Task: Could you filter the records below down to the lines that include the word "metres"?

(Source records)
______
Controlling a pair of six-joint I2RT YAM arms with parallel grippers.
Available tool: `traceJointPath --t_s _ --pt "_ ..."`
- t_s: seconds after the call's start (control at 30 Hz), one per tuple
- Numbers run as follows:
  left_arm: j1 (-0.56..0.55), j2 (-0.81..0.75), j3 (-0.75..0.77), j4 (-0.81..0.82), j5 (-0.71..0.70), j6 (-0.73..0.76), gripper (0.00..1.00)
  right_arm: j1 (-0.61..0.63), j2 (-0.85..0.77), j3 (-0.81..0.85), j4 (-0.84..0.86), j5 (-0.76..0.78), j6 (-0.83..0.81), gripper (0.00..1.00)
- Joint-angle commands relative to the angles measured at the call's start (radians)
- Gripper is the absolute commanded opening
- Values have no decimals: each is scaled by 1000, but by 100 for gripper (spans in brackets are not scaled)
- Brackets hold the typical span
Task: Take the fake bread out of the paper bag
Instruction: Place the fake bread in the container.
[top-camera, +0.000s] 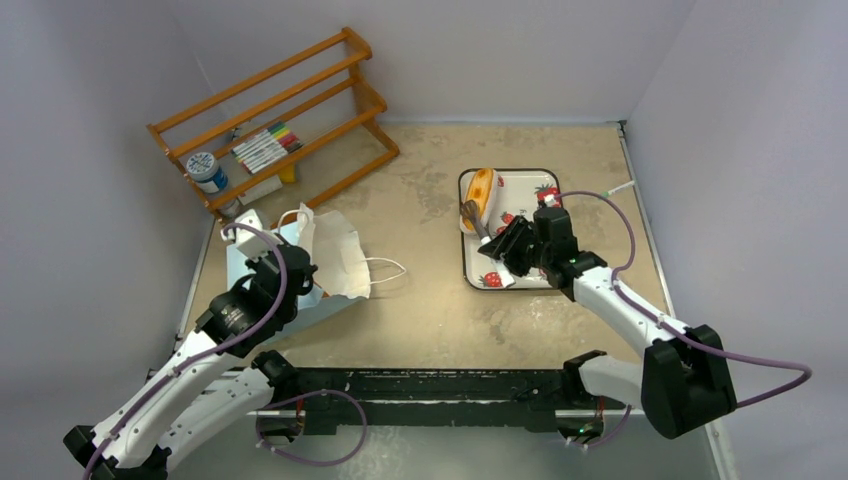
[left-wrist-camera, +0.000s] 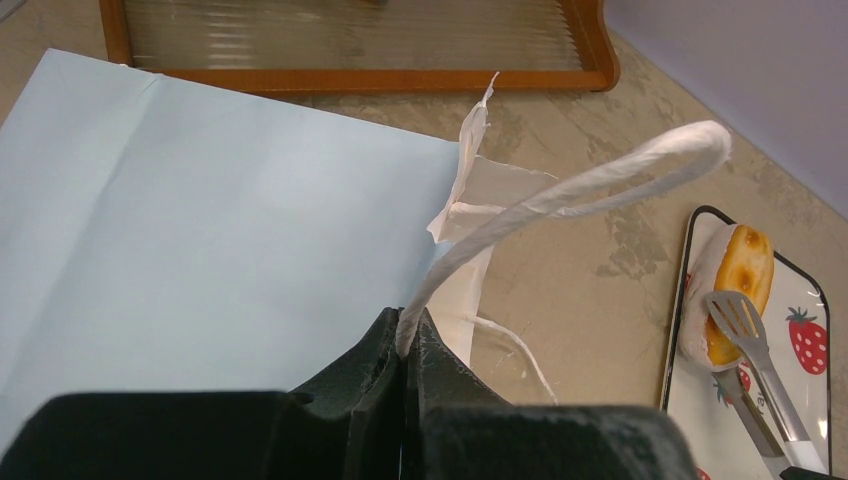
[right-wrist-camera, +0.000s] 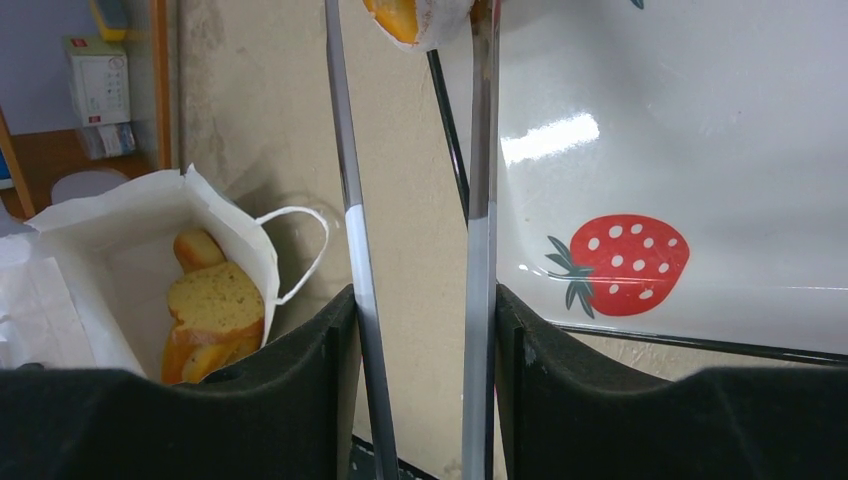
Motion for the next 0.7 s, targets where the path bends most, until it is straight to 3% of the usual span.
traceJointPath --t_s 0.0,0.67 --pt "-3 2 5 43 -9 -13 0 -9 -20 -2 38 -35 -20 48" --pt "-3 29 3 78 -4 -19 0 -13 -139 27 -136 31 -54 48"
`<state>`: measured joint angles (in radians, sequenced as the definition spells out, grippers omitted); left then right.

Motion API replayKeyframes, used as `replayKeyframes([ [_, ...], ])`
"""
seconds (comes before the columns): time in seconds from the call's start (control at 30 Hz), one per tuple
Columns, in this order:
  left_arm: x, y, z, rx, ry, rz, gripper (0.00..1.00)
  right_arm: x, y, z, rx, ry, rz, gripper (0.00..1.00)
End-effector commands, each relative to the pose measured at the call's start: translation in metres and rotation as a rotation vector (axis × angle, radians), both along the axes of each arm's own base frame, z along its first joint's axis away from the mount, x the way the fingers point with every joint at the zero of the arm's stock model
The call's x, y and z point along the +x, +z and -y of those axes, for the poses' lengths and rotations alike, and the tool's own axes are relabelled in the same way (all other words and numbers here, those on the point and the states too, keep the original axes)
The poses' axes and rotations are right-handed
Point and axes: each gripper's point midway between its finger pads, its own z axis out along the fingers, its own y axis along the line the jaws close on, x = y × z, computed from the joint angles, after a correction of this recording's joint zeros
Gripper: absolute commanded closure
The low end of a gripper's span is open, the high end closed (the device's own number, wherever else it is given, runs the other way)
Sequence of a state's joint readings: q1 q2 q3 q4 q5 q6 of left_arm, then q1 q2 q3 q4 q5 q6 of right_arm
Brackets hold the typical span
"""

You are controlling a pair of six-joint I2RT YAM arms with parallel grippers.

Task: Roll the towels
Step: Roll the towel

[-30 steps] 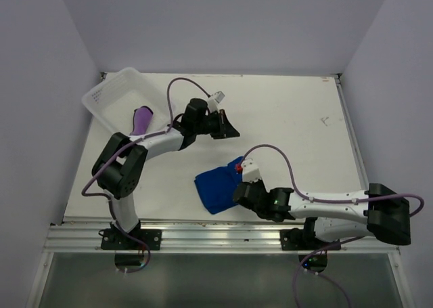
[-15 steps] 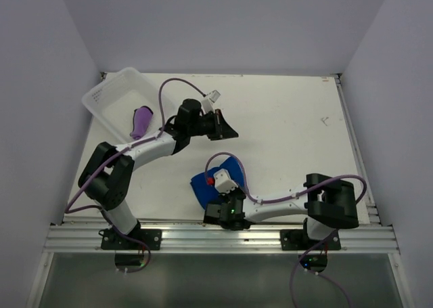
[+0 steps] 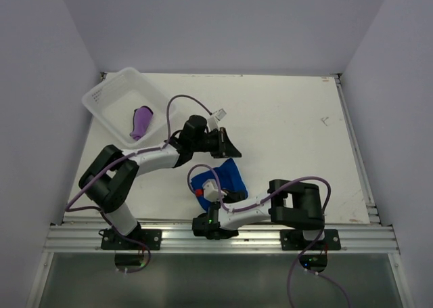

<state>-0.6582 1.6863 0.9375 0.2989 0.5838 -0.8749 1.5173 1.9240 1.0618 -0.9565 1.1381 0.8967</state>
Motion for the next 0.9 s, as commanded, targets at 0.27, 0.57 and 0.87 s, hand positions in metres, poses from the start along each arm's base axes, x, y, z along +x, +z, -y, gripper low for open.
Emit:
replayKeyframes([
  [0.27, -0.031, -0.029, -0.004, -0.039, -0.012, -0.028, 1.0, -0.002, -0.014, -0.006, -0.072, 0.029, -0.024, 1.0],
  [0.57, -0.032, -0.06, -0.014, 0.055, 0.004, -0.037, 1.0, -0.004, -0.028, -0.012, -0.122, 0.051, -0.071, 1.0],
  [0.87, -0.028, -0.108, -0.032, 0.194, 0.064, -0.047, 1.0, -0.008, -0.029, -0.013, -0.12, 0.064, -0.107, 1.0],
])
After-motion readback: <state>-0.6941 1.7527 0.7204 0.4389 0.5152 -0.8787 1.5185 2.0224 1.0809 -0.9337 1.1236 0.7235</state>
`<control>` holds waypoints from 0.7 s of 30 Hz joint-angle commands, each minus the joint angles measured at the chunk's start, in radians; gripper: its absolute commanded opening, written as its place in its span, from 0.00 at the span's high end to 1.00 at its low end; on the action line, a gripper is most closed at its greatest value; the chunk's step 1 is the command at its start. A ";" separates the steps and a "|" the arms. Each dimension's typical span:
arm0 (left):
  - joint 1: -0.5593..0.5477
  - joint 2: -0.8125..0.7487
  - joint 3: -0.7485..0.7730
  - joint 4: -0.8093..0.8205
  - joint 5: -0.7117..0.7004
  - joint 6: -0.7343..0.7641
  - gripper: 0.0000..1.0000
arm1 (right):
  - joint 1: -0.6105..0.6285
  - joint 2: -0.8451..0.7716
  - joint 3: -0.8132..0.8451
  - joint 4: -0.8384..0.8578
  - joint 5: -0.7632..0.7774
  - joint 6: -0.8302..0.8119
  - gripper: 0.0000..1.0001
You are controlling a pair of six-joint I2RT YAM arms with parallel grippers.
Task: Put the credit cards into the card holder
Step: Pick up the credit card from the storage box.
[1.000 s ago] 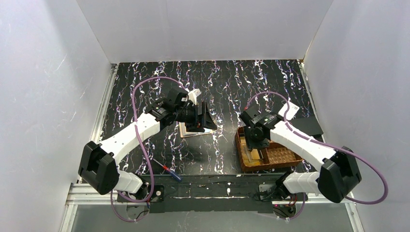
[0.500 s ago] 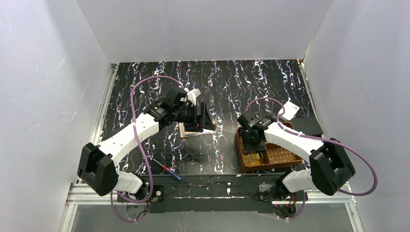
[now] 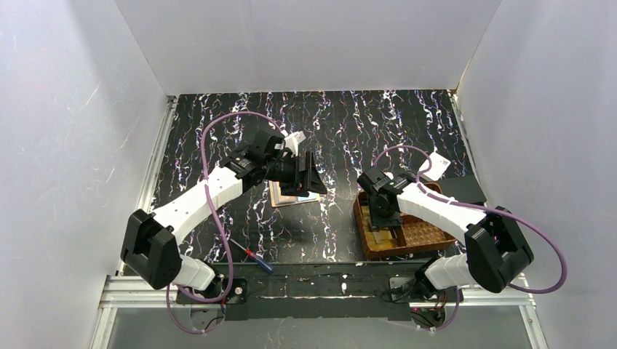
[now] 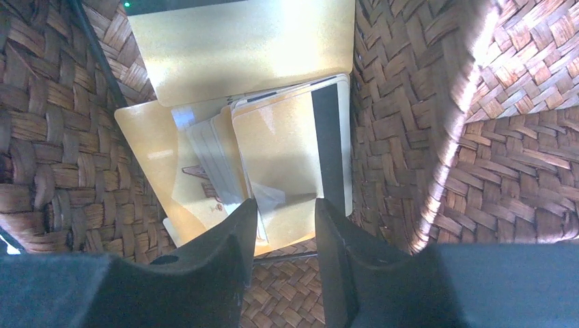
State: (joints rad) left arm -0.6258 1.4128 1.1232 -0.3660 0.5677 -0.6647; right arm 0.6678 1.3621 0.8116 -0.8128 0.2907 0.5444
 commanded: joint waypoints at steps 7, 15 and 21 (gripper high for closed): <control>-0.004 0.009 0.045 -0.005 0.036 0.023 0.23 | -0.007 -0.029 0.076 -0.102 0.099 -0.002 0.56; -0.004 0.014 0.052 0.000 0.044 0.022 0.23 | -0.007 -0.048 0.085 -0.129 0.098 -0.013 0.53; -0.005 0.008 0.047 -0.004 0.045 0.024 0.23 | -0.007 -0.047 0.081 -0.121 0.078 -0.026 0.43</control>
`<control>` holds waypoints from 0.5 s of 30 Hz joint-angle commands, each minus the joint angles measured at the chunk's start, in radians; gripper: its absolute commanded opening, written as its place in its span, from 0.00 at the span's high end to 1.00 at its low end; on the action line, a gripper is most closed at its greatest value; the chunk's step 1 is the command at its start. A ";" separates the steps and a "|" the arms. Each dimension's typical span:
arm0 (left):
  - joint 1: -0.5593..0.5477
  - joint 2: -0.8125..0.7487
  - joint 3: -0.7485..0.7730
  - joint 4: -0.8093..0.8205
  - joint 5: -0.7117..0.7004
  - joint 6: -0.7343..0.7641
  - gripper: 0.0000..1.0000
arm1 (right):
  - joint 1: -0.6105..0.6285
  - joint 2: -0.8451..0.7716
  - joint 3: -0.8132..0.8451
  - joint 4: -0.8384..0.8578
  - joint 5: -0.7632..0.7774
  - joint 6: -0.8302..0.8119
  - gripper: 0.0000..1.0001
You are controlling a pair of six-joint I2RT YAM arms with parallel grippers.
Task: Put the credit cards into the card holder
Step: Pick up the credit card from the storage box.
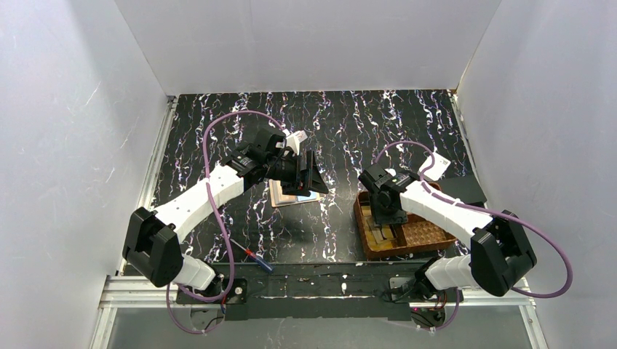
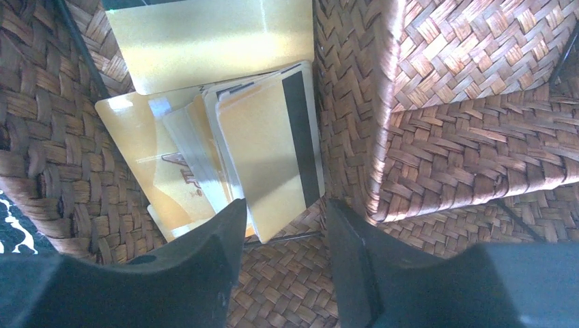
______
Written answer:
End-effector commands, each relative to the pose measured at the call's start: translation in metres and rotation as a rotation vector (axis × angle, radians), both along the axes of each arm's own base frame, z along its first joint's axis away from the mount, x the way the fingers point with every joint at the zero of the arm's stock model
Motion for the next 0.9 s, as commanded, targets at 0.27, 0.57 and 0.87 s, hand positions in metres, poses from the start along each arm's base axes, x, y, z along +x, +z, -y, gripper low for open.

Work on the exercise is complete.